You're talking about two different ways to work with Avro schemas:
- Having schema registry store the schemas for you.
- Generating an
.avsc
file and making that available to downstream consumers.
In the first method, your producer would have an .avsc
file that is used to serialize the messages and send them to Kafka, but if you're using schema registry, you don't need to worry about consumers needing the actual Avro definition, since the whole Avro schema is available from schema registry using the schema id. You don't have the actual generated classes, true, but you can still "walk" the entire message, and extract your data from that.
In the second method, without using a schema registry, the producer uses an .avsc
file to serialize the data sent to Kafka as a byte array, and that file is then made available to consumer/downstream applications, usually through source control. Of course, this means your producer and consumers have to be in sync whenever you make schema changes, or else your consumers won't be able to read the fields the producer has added or modified.

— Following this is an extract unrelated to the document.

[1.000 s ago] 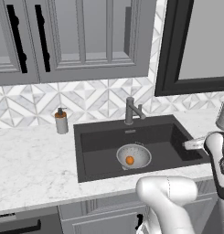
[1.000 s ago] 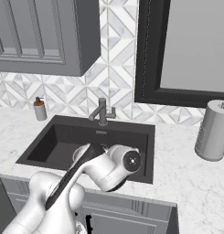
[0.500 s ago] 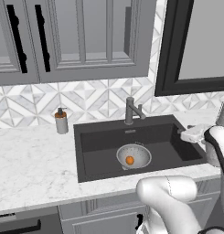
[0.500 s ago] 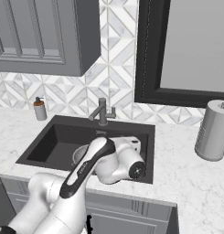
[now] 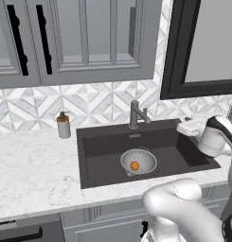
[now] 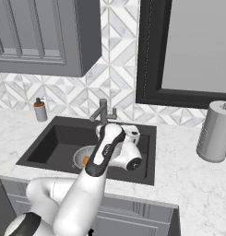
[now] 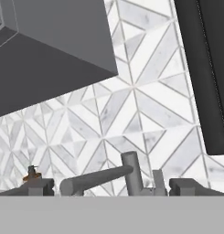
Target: Put the colander in the sink, put the tangerine in the colander, and turn on the sink faucet and pour water over the colander.
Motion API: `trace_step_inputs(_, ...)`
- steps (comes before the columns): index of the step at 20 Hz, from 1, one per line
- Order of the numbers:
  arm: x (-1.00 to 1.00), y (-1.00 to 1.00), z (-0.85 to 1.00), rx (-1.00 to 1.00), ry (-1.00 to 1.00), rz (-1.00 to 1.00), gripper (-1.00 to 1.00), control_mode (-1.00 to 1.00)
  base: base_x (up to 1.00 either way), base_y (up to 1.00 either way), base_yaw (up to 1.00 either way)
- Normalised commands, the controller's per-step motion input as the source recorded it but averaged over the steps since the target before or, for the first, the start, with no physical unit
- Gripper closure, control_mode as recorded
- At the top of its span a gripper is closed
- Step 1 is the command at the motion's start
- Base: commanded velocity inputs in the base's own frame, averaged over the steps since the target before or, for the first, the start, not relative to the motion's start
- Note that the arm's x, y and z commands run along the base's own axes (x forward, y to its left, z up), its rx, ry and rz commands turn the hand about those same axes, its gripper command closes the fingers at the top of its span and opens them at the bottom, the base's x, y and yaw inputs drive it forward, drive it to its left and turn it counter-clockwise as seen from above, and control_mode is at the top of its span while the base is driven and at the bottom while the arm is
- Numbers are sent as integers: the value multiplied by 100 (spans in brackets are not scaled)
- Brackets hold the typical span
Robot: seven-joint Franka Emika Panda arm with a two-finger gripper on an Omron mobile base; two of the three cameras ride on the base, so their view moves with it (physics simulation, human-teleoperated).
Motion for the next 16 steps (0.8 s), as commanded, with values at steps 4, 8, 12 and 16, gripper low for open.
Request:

So, if you're using schema registry, Kafka consumers, if properly configured, will pull the schema that each message requires automatically, and you can then extract the data you need. Separately, you can also get the latest schema for any topic with something like this:
curl -X GET "http://schema-registry.company.com:8081/subjects/your_topic-value/versions/latest/schema"
If, however, you are not using the schema registry, the only way to get the full schema is to have access to the .avsc
file used to serialize the message, usually through source control, as mentioned above. You can also then share the auto-generated classes, if available, to deserialize your messages into classes directly.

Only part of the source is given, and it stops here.